What is a neuroendocrine tumor?

Neuroendocrine tumor is a heterogeneous tumor originating from peptidergic neurons and neuroendocrine cells. It has unique clinical manifestations, pathological characteristics and treatment strategies. Early diagnosis and treatment are essential to improve the survival rate and quality of life of patients. Neuroendocrine tumor is a heterogeneous tumor originating from peptidergic neurons and neuroendocrine cells, with unique clinical manifestations, pathological features and treatment strategies. Neuroendocrine tumors can occur in various parts of the body, the most common sites include gastrointestinal tract, pancreas, lung, thymus, thyroid and so on. These tumors can secrete a variety of bioactive substances, such as hormones, neurotransmitters, etc., and therefore can cause corresponding clinical symptoms. The diagnosis of neuroendocrine tumors mainly relies on comprehensive methods such as clinical manifestations, laboratory examinations, imaging examinations and pathological examinations. Treatment methods include surgical treatment, drug therapy, radionuclide therapy, etc. Specific treatment plan should be based on tumor location, size, differentiation degree, clinical symptoms and other factors.
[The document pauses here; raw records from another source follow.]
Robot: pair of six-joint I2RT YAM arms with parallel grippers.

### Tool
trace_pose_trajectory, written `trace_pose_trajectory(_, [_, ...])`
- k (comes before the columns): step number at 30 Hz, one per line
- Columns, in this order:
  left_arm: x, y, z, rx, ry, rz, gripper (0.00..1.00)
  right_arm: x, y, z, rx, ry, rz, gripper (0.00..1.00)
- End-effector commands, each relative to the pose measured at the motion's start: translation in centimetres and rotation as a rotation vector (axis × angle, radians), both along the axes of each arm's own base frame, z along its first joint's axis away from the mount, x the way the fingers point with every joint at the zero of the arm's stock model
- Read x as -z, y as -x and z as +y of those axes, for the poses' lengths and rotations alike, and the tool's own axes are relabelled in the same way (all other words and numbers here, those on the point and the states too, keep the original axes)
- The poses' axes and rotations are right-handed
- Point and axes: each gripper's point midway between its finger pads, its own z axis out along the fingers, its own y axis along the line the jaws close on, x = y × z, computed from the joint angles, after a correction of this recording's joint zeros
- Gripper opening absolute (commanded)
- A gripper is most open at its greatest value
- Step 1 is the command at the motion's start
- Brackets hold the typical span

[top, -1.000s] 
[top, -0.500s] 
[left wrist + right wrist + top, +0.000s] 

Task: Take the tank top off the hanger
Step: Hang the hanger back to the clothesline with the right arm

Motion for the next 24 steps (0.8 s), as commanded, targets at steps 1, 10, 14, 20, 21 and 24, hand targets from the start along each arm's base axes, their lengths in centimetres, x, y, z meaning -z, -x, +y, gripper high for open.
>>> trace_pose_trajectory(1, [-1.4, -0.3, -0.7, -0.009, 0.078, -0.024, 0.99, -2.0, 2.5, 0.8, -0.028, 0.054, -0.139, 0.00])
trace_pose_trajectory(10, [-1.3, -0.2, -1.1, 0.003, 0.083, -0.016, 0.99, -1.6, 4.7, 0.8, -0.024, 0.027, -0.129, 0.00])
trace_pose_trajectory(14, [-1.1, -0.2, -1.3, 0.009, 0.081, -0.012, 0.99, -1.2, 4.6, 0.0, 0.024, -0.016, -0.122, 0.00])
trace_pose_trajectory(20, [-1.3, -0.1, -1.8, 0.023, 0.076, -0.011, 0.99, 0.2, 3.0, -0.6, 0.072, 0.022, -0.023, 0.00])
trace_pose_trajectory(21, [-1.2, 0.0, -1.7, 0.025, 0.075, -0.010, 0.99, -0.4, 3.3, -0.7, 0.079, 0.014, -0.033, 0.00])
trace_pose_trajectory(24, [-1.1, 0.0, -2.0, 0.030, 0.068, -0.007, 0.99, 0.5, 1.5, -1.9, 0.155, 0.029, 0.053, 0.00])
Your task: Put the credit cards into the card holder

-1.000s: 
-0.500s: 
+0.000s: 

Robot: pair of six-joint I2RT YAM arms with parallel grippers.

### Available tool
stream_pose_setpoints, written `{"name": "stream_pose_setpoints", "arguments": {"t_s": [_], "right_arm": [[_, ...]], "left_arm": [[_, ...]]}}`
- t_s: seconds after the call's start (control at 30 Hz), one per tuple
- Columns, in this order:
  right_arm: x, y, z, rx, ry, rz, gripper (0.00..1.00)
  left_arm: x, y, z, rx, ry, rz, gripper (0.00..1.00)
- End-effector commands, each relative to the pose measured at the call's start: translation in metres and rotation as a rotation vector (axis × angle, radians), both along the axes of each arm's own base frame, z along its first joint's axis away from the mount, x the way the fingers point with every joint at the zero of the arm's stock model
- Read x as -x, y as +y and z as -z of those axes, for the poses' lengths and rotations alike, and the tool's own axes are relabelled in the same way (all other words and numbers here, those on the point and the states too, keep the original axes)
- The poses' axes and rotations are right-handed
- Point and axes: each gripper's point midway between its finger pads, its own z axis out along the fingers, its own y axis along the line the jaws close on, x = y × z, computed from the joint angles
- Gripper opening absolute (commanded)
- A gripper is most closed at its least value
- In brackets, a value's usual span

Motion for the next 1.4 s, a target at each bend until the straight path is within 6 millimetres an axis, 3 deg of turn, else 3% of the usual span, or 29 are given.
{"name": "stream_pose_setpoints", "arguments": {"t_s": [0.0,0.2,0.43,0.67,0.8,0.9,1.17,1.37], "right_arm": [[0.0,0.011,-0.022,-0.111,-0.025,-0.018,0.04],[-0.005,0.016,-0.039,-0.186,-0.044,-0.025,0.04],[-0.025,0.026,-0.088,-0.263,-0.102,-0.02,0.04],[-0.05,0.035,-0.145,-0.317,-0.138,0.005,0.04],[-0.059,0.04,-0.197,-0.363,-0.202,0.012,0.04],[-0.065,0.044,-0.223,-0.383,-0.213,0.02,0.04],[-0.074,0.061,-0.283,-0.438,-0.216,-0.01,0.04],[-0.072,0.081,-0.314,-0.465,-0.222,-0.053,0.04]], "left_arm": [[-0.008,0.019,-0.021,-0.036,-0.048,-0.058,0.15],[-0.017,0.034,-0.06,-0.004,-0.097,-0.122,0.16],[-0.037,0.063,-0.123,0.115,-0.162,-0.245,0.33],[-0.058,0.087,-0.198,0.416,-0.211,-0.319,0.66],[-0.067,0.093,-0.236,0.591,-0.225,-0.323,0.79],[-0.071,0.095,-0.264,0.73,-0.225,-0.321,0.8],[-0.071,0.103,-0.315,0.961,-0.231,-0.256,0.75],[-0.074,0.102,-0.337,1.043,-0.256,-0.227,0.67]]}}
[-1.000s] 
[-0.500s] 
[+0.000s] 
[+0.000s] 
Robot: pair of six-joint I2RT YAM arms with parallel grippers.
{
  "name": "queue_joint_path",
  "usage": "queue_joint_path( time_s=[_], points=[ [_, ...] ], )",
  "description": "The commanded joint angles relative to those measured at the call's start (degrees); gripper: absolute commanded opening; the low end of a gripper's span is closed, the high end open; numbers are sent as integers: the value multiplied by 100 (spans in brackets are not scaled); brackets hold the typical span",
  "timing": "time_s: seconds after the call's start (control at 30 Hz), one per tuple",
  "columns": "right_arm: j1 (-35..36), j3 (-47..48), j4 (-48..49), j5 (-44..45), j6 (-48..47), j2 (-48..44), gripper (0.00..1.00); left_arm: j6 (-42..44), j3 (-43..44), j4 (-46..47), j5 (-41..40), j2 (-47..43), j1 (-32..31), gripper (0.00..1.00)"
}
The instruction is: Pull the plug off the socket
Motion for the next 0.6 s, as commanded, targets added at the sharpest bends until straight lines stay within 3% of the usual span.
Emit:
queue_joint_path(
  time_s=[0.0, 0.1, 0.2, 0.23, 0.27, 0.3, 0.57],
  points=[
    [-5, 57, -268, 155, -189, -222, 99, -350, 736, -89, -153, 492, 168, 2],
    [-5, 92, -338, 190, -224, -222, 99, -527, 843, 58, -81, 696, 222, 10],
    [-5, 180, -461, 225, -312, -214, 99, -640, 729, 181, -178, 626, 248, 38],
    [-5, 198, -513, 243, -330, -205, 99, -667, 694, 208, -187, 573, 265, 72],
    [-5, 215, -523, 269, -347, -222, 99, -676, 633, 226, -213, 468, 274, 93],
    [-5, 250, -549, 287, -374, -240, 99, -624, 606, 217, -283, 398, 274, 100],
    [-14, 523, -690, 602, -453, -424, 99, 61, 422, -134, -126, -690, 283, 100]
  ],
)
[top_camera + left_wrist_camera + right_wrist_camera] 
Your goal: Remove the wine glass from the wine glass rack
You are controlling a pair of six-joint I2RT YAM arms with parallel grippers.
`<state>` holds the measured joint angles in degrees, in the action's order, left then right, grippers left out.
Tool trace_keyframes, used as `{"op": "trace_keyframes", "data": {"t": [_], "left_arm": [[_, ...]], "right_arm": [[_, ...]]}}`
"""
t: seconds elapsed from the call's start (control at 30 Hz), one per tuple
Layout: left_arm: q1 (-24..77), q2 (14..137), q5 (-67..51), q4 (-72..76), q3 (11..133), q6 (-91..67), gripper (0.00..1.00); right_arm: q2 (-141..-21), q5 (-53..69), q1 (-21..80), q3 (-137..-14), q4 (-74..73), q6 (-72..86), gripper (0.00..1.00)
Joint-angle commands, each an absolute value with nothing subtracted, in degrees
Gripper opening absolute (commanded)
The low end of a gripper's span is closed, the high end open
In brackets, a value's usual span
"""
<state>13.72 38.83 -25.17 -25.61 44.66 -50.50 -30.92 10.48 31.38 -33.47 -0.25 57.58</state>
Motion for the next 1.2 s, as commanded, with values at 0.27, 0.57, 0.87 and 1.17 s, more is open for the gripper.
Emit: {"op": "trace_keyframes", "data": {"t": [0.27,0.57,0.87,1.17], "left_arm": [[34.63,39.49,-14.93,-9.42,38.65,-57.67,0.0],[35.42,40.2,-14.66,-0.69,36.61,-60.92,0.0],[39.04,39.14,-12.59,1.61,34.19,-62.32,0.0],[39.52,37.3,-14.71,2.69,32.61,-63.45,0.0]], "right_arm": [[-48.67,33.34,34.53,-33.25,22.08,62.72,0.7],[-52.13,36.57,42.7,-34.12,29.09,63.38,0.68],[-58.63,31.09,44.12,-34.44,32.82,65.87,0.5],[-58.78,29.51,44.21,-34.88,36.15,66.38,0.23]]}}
For high-risk groups, such as patients with neuroendocrine neoplasia, familial multiple endocrine adenomatosis, etc., regular screening should be performed for early detection and treatment. In addition, the treatment of neuroendocrine tumors requires the cooperation of multidisciplinary teams, including oncologists, endocrinologists, radiologists, pathologists, etc. At the same time, psychological support and quality of life of patients are also very important, doctors and family members should give full care and support to patients. In short, neuroendocrine tumors are a disease that requires comprehensive treatment, and early diagnosis and treatment are essential to improve the survival rate and quality of life of patients.